EXTRACTED MATERIAL below:

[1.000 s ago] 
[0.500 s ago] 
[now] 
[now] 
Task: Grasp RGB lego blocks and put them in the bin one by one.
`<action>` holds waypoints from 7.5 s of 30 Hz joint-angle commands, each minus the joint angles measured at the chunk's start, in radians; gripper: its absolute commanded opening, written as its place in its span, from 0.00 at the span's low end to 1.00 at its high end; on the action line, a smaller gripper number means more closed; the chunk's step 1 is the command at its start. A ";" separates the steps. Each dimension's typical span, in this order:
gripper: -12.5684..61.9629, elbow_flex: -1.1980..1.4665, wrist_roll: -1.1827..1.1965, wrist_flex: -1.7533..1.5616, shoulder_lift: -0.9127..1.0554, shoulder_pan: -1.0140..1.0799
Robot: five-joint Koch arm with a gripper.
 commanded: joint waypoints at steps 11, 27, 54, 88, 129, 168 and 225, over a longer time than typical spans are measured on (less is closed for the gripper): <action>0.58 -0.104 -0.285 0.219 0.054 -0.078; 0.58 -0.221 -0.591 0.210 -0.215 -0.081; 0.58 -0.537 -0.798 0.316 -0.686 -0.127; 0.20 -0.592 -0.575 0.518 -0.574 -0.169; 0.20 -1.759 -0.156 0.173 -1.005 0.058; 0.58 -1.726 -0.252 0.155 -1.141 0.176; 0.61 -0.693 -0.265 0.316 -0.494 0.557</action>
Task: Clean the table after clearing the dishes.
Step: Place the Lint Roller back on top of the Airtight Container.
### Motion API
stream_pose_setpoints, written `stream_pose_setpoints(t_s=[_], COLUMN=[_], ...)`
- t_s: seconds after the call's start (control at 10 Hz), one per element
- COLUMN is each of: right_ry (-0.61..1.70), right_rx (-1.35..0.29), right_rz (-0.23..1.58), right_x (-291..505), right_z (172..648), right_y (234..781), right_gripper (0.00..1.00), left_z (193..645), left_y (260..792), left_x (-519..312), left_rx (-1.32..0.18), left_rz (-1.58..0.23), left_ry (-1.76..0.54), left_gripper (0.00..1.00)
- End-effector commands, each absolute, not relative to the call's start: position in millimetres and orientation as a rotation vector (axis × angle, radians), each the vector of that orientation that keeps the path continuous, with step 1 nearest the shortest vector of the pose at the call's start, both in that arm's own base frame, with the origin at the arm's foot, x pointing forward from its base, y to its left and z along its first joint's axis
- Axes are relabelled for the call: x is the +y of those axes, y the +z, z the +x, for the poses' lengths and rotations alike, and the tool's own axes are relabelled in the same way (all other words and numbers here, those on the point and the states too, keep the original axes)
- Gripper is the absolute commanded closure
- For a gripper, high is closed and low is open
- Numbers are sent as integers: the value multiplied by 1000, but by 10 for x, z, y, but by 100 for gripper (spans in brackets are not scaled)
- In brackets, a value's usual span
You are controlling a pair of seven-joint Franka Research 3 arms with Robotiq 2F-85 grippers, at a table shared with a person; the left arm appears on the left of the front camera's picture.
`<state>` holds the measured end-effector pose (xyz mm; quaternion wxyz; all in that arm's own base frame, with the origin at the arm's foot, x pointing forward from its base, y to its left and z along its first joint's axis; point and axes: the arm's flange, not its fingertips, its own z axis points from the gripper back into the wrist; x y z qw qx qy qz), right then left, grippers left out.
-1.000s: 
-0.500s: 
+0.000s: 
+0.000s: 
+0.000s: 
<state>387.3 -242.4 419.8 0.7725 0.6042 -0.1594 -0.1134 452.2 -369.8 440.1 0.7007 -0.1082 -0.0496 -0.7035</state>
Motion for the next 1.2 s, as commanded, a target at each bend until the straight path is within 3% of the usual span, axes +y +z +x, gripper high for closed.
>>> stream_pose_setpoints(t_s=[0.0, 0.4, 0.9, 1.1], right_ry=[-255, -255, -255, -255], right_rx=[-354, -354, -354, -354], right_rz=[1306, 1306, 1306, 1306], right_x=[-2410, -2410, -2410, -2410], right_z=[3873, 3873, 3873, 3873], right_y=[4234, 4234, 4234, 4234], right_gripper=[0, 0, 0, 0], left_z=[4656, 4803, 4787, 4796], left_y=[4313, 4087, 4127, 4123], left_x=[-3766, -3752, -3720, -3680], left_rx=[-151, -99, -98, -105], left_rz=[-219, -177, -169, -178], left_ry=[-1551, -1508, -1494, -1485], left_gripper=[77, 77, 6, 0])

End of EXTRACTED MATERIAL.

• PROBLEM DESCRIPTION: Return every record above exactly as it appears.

• WRITTEN SOLUTION:
[1.000 s ago] 
[0.500 s ago] 
[now] 
[now] 
Task: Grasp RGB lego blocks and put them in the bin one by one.
`<action>` holds waypoints from 7.5 s of 30 Hz joint-angle commands, each minus the joint angles measured at the chunk's start, in radians; gripper: its absolute commanded opening, written as its place in its span, from 0.00 at the span's low end to 1.00 at its high end; on the action line, a smaller gripper number means more closed; the chunk's step 1 is the command at its start. A ";" separates the steps. Each dimension's typical span, in this order:
gripper: -12.5684..61.9629, elbow_flex: -1.1980..1.4665, wrist_roll: -1.1827..1.1965, wrist_flex: -1.7533..1.5616, shoulder_lift: -0.9127..1.0554, shoulder_pan: -1.0140..1.0799
Robot: five-joint Koch arm with a gripper.
 commanded: joint waypoints at steps 11, 27, 54, 88, 129, 168 and 225, over a longer time than typical spans are measured on (less is closed for the gripper): <action>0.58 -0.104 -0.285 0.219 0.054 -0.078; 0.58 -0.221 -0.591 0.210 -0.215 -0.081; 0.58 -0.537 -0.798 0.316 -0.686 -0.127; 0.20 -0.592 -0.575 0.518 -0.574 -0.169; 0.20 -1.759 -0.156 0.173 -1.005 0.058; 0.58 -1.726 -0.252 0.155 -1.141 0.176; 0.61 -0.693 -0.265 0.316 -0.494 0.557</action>
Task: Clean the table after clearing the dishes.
Step: Place the Lint Roller back on top of the Airtight Container.
### Motion API
stream_pose_setpoints, written `stream_pose_setpoints(t_s=[_], COLUMN=[_], ...)`
- t_s: seconds after the call's start (control at 10 Hz), one per element
- COLUMN is each of: right_ry (-0.61..1.70), right_rx (-1.35..0.29), right_rz (-0.23..1.58), right_x (-291..505), right_z (172..648), right_y (234..781), right_gripper (0.00..1.00), left_z (193..645), left_y (260..792), left_x (-519..312), left_rx (-1.32..0.18), left_rz (-1.58..0.23), left_ry (-1.76..0.54), left_gripper (0.00..1.00)
- End-effector commands, each absolute, not relative to the call's start: position in millimetres and orientation as a rotation vector (axis × angle, radians), each the vector of that orientation that keeps the path continuous, with step 1 nearest the shortest vector of the pose at the call's start, both in that arm's own base frame, with the origin at the arm's foot, x pointing forward from its base, y to its left and z along its first joint's axis
- Axes are relabelled for the call: x is the +y of those axes, y the +z, z the +x, for the poses' lengths and rotations alike, and the tool's own axes are relabelled in the same way (all other words and numbers here, those on the point and the states too, keep the original axes)
- Gripper is the absolute commanded closure
- For a gripper, high is closed and low is open
- Numbers are sent as integers: the value multiplied by 1000, but by 10 for x, z, y, but by 100 for gripper (spans in brackets are not scaled)
- In brackets, a value's usual span
You are controlling a pair of seven-joint Franka Research 3 arms with Robotiq 2F-85 grippers, at a table shared with a person; the left arm appears on the left of the front camera's picture.
`<state>` holds the measured end-effector pose (xyz mm; quaternion wxyz; all in that arm's own base frame, with the origin at the arm's foot, x pointing forward from its base, y to its left and z along its first joint's axis; point and axes: the arm's flange, not its fingertips, its own z axis points from the gripper back into the wrist; x y z qw qx qy qz), right then left, grippers left out.
-1.000s: 
-0.500s: 
+0.000s: 
+0.000s: 
+0.000s: 
<state>387.3 -242.4 419.8 0.7725 0.6042 -0.1594 -0.1134 452.2 -369.8 440.1 0.7007 -0.1082 -0.0496 -0.7035</state>
Motion for the next 1.2 s, as commanded, a target at each bend until the straight path is within 3% of the usual span, axes +y +z +x, gripper high for closed.
>>> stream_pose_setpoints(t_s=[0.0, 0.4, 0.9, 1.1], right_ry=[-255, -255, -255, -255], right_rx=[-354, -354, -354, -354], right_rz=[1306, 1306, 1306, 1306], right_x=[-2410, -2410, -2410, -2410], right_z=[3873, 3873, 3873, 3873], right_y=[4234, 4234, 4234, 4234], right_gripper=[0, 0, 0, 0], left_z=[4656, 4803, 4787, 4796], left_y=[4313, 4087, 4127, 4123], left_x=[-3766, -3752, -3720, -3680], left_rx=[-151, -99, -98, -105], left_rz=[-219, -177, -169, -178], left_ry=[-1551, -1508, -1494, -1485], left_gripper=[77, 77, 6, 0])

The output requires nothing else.